#### [Directions]
Ignoring the pictures, copy the data exactly.

#### [Dataset content]

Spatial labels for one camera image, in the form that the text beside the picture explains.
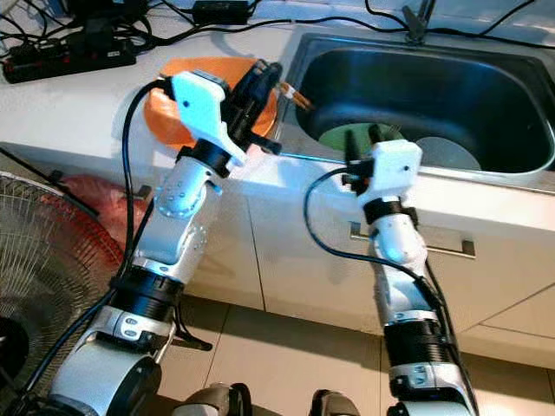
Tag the stainless steel sink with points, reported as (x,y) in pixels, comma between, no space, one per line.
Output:
(442,87)

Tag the black charger block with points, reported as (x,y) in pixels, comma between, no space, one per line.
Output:
(101,16)

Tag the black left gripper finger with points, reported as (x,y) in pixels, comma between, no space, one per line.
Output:
(274,87)
(257,82)

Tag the dark metal faucet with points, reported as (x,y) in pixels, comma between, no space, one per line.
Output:
(418,24)

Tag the black metal floor stand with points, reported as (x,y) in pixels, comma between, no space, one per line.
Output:
(195,341)

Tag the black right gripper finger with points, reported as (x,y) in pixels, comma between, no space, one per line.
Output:
(352,149)
(375,136)

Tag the white kitchen base cabinet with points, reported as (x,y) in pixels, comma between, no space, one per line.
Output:
(286,251)

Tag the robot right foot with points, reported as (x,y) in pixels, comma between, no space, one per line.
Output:
(336,405)

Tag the green plate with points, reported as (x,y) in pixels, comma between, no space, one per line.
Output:
(334,139)

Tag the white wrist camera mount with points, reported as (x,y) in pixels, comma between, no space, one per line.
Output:
(204,104)
(395,165)

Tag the white plate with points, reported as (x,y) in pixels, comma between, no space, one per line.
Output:
(447,156)

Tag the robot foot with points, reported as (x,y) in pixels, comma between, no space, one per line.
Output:
(336,405)
(217,401)

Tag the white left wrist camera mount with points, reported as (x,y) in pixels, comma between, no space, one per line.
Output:
(204,104)

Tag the black power strip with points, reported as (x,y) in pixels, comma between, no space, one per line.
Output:
(69,62)

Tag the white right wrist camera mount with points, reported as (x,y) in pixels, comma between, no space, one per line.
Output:
(395,165)

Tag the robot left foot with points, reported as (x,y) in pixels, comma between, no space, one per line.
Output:
(217,401)

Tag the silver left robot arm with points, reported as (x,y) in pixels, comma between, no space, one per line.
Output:
(182,191)

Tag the red plastic bag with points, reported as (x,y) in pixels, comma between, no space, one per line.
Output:
(113,204)

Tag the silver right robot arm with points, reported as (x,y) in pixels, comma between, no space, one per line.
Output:
(399,243)

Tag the black power adapter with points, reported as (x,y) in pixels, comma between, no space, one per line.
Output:
(221,12)

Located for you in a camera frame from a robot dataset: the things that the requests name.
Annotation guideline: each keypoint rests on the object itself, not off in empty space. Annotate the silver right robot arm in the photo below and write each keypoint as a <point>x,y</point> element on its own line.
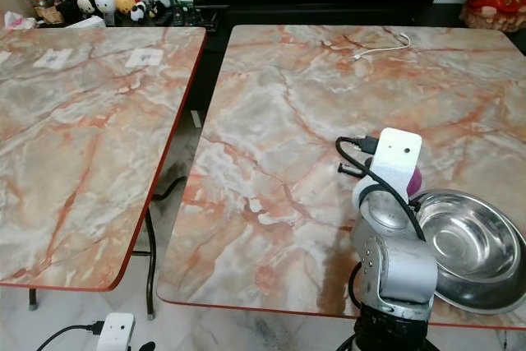
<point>399,265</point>

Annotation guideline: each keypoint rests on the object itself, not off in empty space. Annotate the purple round object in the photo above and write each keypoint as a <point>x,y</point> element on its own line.
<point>414,182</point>

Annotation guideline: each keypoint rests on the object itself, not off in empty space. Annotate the stainless steel bowl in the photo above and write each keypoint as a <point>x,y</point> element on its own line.
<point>472,248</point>

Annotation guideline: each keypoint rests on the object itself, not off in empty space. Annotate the black television cabinet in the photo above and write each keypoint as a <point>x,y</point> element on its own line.
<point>329,14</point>

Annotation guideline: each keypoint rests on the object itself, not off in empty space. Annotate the pink white packet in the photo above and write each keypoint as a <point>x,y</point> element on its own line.
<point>18,20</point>

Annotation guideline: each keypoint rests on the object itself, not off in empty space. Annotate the white paper label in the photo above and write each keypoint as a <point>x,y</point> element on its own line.
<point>54,58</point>
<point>145,57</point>

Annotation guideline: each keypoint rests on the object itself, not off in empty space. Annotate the red lidded jar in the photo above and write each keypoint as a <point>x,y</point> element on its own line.
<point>43,3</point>

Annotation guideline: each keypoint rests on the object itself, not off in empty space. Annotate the small panda figurine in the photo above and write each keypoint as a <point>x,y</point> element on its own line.
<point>138,12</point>

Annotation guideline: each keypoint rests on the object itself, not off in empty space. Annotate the white blue round figurine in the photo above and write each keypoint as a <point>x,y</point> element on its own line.
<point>105,0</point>

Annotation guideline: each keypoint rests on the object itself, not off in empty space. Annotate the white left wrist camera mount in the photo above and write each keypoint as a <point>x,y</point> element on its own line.
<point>116,332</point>

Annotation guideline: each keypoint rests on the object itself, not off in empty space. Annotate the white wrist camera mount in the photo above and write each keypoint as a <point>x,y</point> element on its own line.
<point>116,332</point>
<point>396,152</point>

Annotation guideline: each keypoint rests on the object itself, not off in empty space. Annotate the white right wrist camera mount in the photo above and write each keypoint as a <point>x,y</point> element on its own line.
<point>396,152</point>

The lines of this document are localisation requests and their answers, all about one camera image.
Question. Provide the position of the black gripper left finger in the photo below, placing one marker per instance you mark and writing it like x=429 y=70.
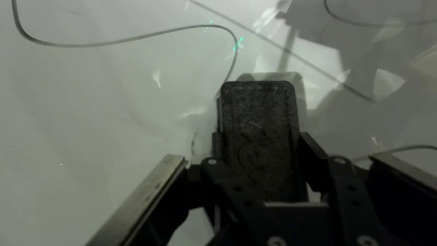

#### [Exercise answer]
Spatial labels for one camera image, in the form that the text beside the picture explains.
Tag the stainless steel sink with points, reported as (x,y) in pixels, comma between, no space, one per line.
Output:
(442,87)

Tag the black charger block with points, reported as (x,y) in pixels, comma between, no space, one per line.
Output:
(101,16)

Tag the black left gripper finger with points, reported as (x,y) in pixels, comma between, no space, one per line.
Output:
(274,87)
(257,82)

Tag the dark metal faucet with points, reported as (x,y) in pixels, comma between, no space, one per line.
Output:
(418,24)

Tag the black metal floor stand with points, reported as (x,y) in pixels, comma between, no space, one per line.
Output:
(195,341)

Tag the black right gripper finger with points, reported as (x,y) in pixels, comma between, no space, one per line.
Output:
(352,149)
(375,136)

Tag the white kitchen base cabinet with points, reported as (x,y) in pixels, comma between, no space, one per line.
Output:
(286,251)

Tag the robot right foot with points, reported as (x,y) in pixels, comma between, no space, one per line.
Output:
(336,405)

Tag the green plate with points, reported as (x,y) in pixels, comma between, no space, one per line.
Output:
(334,139)

Tag the white wrist camera mount with points, reported as (x,y) in pixels, comma between, no space, one per line.
Output:
(204,104)
(395,165)

Tag the white plate with points, reported as (x,y) in pixels, comma between, no space, one per line.
Output:
(447,156)

Tag the robot foot with points, reported as (x,y) in pixels, comma between, no space, one per line.
Output:
(336,405)
(217,401)

Tag the white left wrist camera mount with points, reported as (x,y) in pixels, comma between, no space, one per line.
Output:
(204,104)

Tag the black power strip with points, reported as (x,y) in pixels, comma between, no space, one per line.
Output:
(69,62)

Tag the white right wrist camera mount with points, reported as (x,y) in pixels, comma between, no space, one per line.
Output:
(395,165)

Tag the robot left foot with points, reported as (x,y) in pixels, comma between, no space, one per line.
Output:
(217,401)

Tag the silver left robot arm with points, reported as (x,y) in pixels, comma between, no space, one per line.
Output:
(182,191)

Tag the red plastic bag with points, reported as (x,y) in pixels, comma between, no space, one per line.
Output:
(113,204)

Tag the silver right robot arm with points, reported as (x,y) in pixels, comma between, no space, one per line.
Output:
(399,243)

Tag the black power adapter with points, reported as (x,y) in pixels, comma between, no space, one per line.
Output:
(221,12)

Located for you in a camera frame from a robot dataset: the things that the requests name.
Annotation guideline: each keypoint rests on the object itself, not off in empty space. Annotate the silver right robot arm in the photo below and write each keypoint as a <point>x,y</point> element on its own line.
<point>399,265</point>

Annotation guideline: each keypoint rests on the object itself, not off in empty space. Annotate the purple round object in the photo above and write each keypoint as a <point>x,y</point> element on its own line.
<point>414,182</point>

Annotation guideline: each keypoint rests on the object itself, not off in empty space. Annotate the stainless steel bowl in the photo above and write each keypoint as a <point>x,y</point> element on its own line.
<point>472,248</point>

Annotation guideline: each keypoint rests on the object itself, not off in empty space. Annotate the black television cabinet in the photo above and write each keypoint as a <point>x,y</point> element on its own line.
<point>329,14</point>

Annotation guideline: each keypoint rests on the object itself, not off in empty space. Annotate the pink white packet in the photo above and write each keypoint as a <point>x,y</point> element on its own line.
<point>18,20</point>

Annotation guideline: each keypoint rests on the object itself, not off in empty space. Annotate the white paper label in the photo above and write each keypoint as a <point>x,y</point> element on its own line.
<point>54,58</point>
<point>145,57</point>

Annotation guideline: each keypoint rests on the object itself, not off in empty space. Annotate the red lidded jar in the photo above and write each keypoint as a <point>x,y</point> element on its own line.
<point>43,3</point>

Annotation guideline: each keypoint rests on the object itself, not off in empty space. Annotate the small panda figurine in the photo above and write each keypoint as a <point>x,y</point> element on its own line.
<point>138,12</point>

Annotation guideline: each keypoint rests on the object itself, not off in empty space. Annotate the white blue round figurine in the photo above and write each keypoint as a <point>x,y</point> element on its own line.
<point>105,0</point>

Annotation guideline: each keypoint rests on the object itself, not off in empty space. Annotate the white left wrist camera mount in the photo above and write each keypoint as a <point>x,y</point> element on its own line.
<point>116,332</point>

Annotation guideline: each keypoint rests on the object itself, not off in empty space. Annotate the white wrist camera mount in the photo above and write each keypoint as a <point>x,y</point> element on its own line.
<point>116,332</point>
<point>396,152</point>

Annotation guideline: each keypoint rests on the object itself, not off in empty space. Annotate the white right wrist camera mount in the photo above and write each keypoint as a <point>x,y</point> element on its own line.
<point>396,152</point>

The lines of this document are localisation requests and their answers, all about one camera image.
Question. Provide the position of the black gripper left finger in the photo below, placing one marker per instance you mark and writing it like x=429 y=70.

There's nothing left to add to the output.